One of the things that needs to be done on every chair is you need to turn 4 legs. I suppose that's a good thing when you are talking to a woodturning group, since it peaks everyone's interest to watch the shavings fly!

Peter spent some time discussing layouts and his methods for "getting it right". When you need 4 legs to looks basically the same, it's important to do the same things well over and over, so Peter always works with the same process doing the steps in the same order. It's very interesting to watch a spindle turner who has probably worked on 800 of the "same parts" to see how effiiciently they work, and before we knew it, Peter has made a pretty sweet leg from a billet of maple.

From there, we shifted gears to assembling a complex arm without measuring and without any complex math. It looked like smke and mirrors, and if you were present, you know that's at least half true :-)
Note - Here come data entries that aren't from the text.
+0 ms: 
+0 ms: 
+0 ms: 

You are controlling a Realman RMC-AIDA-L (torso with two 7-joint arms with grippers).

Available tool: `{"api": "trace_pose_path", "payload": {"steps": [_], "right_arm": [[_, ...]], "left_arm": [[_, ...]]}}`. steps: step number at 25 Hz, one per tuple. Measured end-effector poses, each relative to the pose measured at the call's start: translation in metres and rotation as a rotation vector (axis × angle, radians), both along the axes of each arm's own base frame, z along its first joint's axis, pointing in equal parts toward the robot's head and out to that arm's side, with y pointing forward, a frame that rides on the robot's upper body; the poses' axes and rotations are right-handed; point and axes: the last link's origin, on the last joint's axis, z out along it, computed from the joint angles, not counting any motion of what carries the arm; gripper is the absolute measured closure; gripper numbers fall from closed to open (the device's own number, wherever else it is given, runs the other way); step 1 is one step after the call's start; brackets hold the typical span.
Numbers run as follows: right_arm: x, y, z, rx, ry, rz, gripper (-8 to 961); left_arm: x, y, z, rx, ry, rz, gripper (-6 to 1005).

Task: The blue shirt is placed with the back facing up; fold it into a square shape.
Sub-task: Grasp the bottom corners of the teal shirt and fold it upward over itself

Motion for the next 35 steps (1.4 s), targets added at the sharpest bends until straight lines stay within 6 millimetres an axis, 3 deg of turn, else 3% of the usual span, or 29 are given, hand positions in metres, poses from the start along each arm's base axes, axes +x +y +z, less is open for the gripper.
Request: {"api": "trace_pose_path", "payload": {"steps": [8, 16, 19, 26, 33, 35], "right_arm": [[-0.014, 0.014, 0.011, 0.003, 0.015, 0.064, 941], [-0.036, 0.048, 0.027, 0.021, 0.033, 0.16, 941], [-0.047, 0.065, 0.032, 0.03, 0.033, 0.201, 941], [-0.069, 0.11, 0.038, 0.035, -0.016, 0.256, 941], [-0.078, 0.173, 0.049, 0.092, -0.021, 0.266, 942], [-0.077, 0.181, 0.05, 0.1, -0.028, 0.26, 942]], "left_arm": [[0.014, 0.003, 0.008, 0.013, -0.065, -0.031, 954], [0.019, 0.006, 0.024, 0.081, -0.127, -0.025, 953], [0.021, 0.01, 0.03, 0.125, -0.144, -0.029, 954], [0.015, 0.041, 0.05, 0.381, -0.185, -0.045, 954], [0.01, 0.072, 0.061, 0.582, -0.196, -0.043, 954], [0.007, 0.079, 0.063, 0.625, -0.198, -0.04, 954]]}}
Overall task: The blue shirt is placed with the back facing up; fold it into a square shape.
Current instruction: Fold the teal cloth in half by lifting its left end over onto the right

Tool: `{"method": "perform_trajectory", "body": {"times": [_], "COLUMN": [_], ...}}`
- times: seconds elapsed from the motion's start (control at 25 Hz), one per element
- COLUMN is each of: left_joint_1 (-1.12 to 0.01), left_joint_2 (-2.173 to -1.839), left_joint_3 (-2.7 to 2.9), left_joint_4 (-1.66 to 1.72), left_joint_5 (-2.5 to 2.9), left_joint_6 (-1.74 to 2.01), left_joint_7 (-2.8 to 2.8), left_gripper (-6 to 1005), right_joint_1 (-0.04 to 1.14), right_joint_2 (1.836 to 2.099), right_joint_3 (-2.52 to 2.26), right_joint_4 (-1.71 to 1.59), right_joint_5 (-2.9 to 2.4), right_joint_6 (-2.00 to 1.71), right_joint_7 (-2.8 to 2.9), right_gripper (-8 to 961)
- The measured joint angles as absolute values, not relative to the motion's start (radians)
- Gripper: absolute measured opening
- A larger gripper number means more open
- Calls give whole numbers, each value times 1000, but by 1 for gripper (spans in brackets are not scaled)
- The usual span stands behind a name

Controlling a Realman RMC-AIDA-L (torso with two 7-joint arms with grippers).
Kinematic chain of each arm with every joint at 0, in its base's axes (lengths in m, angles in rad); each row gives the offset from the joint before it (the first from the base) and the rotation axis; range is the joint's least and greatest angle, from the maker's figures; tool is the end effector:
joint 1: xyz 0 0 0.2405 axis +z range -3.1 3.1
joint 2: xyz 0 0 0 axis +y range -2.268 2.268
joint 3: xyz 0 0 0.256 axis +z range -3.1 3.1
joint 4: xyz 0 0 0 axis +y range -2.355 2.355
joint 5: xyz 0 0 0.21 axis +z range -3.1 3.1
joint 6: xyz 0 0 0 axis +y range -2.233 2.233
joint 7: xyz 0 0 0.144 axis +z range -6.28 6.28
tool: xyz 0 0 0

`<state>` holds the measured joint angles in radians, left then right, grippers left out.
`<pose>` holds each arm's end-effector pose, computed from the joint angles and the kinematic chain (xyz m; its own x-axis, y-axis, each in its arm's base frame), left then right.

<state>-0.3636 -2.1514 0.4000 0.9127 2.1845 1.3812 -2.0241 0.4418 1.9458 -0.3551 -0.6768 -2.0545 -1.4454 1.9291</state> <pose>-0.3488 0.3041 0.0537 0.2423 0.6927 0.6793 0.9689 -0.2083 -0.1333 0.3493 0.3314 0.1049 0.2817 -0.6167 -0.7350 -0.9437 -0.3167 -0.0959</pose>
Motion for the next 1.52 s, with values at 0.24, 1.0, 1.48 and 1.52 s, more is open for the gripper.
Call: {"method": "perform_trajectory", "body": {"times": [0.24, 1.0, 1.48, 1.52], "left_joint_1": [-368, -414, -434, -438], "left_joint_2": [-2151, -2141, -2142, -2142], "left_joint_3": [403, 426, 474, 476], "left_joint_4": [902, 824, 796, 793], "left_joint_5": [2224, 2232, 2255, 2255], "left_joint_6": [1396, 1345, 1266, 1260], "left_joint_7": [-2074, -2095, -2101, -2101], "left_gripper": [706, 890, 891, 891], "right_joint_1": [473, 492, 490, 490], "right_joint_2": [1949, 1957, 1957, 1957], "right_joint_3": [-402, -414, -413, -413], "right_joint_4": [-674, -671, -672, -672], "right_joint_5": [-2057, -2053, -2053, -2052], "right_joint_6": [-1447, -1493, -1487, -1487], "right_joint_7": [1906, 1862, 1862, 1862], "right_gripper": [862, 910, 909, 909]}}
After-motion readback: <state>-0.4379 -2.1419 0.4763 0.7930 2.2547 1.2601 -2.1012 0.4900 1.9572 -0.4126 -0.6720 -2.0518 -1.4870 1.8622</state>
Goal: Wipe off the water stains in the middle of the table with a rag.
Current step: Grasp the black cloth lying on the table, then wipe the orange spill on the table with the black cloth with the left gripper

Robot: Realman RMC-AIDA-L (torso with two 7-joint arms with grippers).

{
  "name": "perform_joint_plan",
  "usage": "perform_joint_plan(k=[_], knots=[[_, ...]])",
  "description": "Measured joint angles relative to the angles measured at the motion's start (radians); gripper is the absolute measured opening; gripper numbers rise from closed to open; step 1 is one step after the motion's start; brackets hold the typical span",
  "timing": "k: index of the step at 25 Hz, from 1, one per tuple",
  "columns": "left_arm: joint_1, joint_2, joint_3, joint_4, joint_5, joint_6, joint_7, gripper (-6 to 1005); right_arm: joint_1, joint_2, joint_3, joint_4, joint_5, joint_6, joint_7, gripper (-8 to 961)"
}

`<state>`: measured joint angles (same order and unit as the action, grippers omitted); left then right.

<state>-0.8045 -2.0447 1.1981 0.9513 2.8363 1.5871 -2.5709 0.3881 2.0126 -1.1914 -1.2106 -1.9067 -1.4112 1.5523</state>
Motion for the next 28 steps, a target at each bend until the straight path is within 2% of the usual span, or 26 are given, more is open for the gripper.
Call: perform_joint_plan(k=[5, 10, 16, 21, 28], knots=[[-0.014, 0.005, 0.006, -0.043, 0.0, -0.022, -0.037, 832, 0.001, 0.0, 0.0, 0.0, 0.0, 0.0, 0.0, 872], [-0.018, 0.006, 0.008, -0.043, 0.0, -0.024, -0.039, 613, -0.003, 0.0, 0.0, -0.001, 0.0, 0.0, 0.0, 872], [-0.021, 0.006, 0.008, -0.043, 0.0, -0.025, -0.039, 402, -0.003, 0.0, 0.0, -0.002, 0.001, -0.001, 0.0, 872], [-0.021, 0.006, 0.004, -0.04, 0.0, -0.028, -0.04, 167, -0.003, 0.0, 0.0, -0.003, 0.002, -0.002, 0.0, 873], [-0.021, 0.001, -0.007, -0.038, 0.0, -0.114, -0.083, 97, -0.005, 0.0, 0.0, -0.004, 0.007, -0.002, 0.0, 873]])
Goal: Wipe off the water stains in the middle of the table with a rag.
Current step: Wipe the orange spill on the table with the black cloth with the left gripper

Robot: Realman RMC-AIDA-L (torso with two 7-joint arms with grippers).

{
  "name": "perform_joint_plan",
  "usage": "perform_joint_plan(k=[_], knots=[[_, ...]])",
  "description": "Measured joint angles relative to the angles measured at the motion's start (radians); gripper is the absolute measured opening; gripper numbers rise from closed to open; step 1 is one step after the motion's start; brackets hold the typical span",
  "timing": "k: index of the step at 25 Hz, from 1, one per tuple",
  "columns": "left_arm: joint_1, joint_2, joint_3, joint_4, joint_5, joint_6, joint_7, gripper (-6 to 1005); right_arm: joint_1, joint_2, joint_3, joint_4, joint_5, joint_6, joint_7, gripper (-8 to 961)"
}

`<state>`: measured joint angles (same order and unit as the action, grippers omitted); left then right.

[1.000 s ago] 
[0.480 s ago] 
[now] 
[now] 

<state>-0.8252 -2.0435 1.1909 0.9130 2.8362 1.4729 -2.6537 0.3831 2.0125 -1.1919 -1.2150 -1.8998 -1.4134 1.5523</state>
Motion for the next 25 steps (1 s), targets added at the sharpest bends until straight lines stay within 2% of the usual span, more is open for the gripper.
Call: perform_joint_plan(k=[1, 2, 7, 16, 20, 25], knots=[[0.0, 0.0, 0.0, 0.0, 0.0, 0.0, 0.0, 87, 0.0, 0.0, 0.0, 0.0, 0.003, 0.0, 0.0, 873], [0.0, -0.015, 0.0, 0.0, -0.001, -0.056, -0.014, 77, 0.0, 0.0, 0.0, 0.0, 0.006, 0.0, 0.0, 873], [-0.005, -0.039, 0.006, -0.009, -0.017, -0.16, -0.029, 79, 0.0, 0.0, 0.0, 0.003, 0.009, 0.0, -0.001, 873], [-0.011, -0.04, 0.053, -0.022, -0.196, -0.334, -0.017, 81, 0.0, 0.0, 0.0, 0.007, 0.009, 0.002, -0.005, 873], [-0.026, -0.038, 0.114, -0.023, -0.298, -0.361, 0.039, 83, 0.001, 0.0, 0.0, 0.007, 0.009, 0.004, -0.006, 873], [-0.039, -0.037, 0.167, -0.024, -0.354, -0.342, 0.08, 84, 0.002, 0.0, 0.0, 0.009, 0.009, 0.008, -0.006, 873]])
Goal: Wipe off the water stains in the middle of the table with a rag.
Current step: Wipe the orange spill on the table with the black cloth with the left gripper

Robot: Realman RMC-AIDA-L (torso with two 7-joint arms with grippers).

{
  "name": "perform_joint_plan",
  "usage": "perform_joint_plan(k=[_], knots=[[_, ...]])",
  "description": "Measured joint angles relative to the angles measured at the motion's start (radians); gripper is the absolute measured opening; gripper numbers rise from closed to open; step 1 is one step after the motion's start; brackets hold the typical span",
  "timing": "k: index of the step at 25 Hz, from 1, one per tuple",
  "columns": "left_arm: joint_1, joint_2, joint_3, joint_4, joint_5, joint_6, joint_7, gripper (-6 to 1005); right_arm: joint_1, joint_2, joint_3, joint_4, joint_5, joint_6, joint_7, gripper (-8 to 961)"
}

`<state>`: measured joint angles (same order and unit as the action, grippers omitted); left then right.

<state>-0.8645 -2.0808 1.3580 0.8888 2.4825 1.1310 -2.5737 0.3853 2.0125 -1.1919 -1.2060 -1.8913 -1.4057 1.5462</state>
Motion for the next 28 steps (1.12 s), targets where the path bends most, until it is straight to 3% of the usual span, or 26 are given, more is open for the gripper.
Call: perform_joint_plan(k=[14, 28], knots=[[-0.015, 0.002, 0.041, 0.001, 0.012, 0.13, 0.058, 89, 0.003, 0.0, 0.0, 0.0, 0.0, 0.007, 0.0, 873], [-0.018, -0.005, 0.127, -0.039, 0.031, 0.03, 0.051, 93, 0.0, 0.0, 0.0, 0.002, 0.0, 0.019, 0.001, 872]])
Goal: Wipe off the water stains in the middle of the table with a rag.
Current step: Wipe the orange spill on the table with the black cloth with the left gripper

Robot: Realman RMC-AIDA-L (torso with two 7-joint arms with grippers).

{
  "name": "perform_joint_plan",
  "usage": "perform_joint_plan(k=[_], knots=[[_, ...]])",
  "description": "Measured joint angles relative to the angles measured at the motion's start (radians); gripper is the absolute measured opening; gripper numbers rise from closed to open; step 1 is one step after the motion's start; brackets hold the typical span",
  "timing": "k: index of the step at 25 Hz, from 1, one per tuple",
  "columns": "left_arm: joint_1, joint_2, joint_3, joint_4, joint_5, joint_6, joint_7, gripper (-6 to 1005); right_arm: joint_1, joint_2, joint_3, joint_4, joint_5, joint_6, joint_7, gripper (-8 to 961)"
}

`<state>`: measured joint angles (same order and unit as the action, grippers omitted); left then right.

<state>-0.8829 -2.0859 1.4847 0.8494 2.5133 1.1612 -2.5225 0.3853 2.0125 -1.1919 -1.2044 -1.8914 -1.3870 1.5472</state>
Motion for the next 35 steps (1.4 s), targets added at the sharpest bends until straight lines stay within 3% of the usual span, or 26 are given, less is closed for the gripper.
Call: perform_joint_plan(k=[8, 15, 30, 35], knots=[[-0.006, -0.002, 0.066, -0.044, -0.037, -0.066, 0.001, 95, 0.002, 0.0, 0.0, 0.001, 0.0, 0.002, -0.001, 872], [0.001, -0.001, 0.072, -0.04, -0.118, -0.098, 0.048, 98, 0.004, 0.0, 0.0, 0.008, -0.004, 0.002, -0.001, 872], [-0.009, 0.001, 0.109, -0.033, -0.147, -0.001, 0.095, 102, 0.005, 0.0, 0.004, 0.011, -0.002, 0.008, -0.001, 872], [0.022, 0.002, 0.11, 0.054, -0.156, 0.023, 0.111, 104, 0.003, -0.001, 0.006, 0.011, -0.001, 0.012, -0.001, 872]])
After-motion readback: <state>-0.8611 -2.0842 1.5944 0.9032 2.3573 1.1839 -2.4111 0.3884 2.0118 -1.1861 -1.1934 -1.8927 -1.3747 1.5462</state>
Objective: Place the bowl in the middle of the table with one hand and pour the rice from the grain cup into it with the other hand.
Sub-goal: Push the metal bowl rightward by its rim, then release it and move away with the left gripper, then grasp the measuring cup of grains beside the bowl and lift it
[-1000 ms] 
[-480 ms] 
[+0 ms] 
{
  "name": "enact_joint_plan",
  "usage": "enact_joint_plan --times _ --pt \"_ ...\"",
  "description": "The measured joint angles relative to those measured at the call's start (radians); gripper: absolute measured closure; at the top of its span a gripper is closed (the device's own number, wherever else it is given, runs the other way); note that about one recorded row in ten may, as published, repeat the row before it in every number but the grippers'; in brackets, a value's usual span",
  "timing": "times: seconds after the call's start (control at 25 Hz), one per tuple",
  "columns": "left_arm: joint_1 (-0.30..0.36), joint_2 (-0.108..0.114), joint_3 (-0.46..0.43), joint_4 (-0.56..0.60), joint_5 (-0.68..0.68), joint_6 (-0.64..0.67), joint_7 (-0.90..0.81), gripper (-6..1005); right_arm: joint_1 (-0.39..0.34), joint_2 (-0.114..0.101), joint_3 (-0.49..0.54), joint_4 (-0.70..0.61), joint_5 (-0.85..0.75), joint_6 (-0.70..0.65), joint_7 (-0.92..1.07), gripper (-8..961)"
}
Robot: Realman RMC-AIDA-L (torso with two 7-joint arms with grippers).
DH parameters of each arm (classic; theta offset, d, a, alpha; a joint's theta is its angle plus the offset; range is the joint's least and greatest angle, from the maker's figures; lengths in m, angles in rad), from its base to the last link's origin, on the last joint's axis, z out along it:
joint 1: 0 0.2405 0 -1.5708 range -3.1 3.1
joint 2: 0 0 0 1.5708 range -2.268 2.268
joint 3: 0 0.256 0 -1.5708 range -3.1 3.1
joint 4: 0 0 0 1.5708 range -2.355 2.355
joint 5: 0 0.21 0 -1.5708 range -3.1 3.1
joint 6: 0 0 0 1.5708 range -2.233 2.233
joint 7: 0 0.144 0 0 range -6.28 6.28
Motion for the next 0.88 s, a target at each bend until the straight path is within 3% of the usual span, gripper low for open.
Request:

Peter's method for assembly was largely based upon his experience in 200+ chairs and knowing how they fit together. His use of tapered tenons and stepped tenons is very simple to comprehend, and he made it look very easy to replicate. If you've ever tried building something, you know that the truth is it's somewhere between voodoo and a Rubik's Cube, with a touch of juggling thrown in to boot! The arm assembly demonstration was very interesting to watch how each operation dictated the layout for the next operation. In about 30 minutes, Peter had mocked up the entire arm assembly used in his rocking chair below.

In the end, Peter displayed a couple of the techniques he uses in his workshops on building a Windsor chair. The techniques, like so many other things in woodturning, were shared openly and freely with the membership. It is probably our greatest resource- knowledge, and the willingness to share it- that keeps woodturning moving forward at the
breakneck pace it is!

Until the next time, keep the pointy side of the gouge in the wood and the round part in your hands...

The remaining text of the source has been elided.